- _Exercise requirements_
Transcribe the data that follows without changing a word, and omit the pictures.
== Segment start ==
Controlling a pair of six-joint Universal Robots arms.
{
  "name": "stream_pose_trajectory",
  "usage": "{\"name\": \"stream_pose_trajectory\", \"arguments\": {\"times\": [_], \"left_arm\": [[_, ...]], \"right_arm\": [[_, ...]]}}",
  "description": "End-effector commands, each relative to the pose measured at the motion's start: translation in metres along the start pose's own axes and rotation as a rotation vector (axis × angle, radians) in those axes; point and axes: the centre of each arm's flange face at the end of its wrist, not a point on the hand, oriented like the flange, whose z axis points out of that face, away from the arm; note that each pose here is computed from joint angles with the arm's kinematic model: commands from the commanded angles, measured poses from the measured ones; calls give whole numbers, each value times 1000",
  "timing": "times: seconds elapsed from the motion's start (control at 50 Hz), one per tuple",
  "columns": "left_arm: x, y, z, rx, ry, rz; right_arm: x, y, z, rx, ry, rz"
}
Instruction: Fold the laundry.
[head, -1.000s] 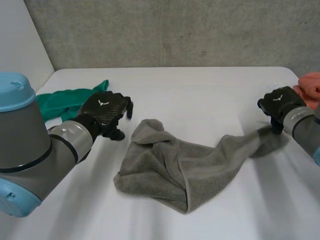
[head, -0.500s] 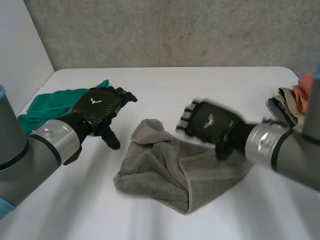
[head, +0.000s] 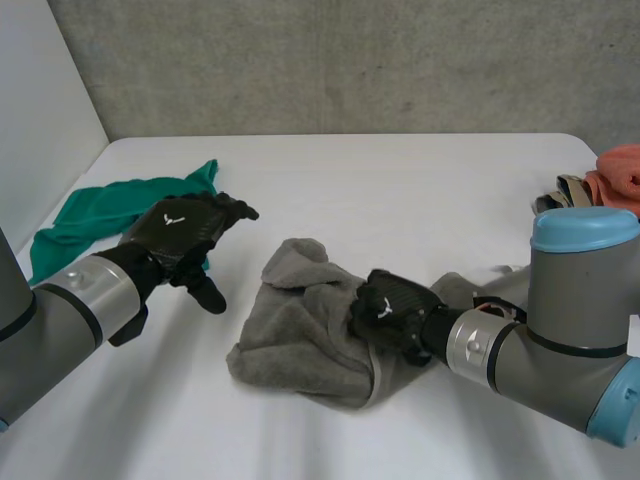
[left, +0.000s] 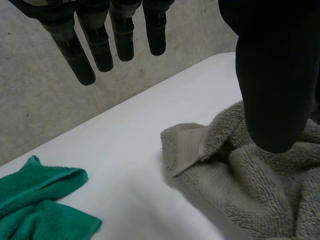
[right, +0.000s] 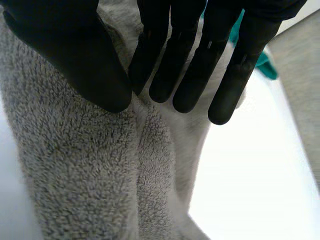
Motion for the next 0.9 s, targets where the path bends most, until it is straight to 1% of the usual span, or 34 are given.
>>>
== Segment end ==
- _Completed task_
Controlling a pair of six-joint Universal Robots arms.
{
  "name": "stream_pose_trajectory",
  "usage": "{\"name\": \"stream_pose_trajectory\", \"arguments\": {\"times\": [_], \"left_arm\": [[_, ...]], \"right_arm\": [[_, ...]]}}",
  "description": "End-effector commands, each relative to the pose measured at the motion's start: translation in metres along the start pose's own axes and rotation as a rotation vector (axis × angle, radians) in those axes; point and axes: the centre of each arm's flange face at the end of its wrist, not a point on the hand, oriented like the flange, whose z axis points out of that face, away from the arm; note that each pose here is computed from joint angles with the arm's kinematic model: commands from the commanded angles, measured poses from the measured ones; calls give whole numbers, each value times 1000",
  "timing": "times: seconds elapsed from the motion's start (control at 50 Hz), one per tuple",
  "columns": "left_arm: x, y, z, rx, ry, rz; right_arm: x, y, z, rx, ry, rz"
}
Instruction: Fold the laundry.
[head, -1.000s] 
[head, -0.500s] 
[head, +0.000s] 
[left, +0.000s] 
[right, +0.000s] 
Motion for the next 0.9 s, targets where the path bends most, until it is straight to 1% of the usual span, or 34 are given.
>>>

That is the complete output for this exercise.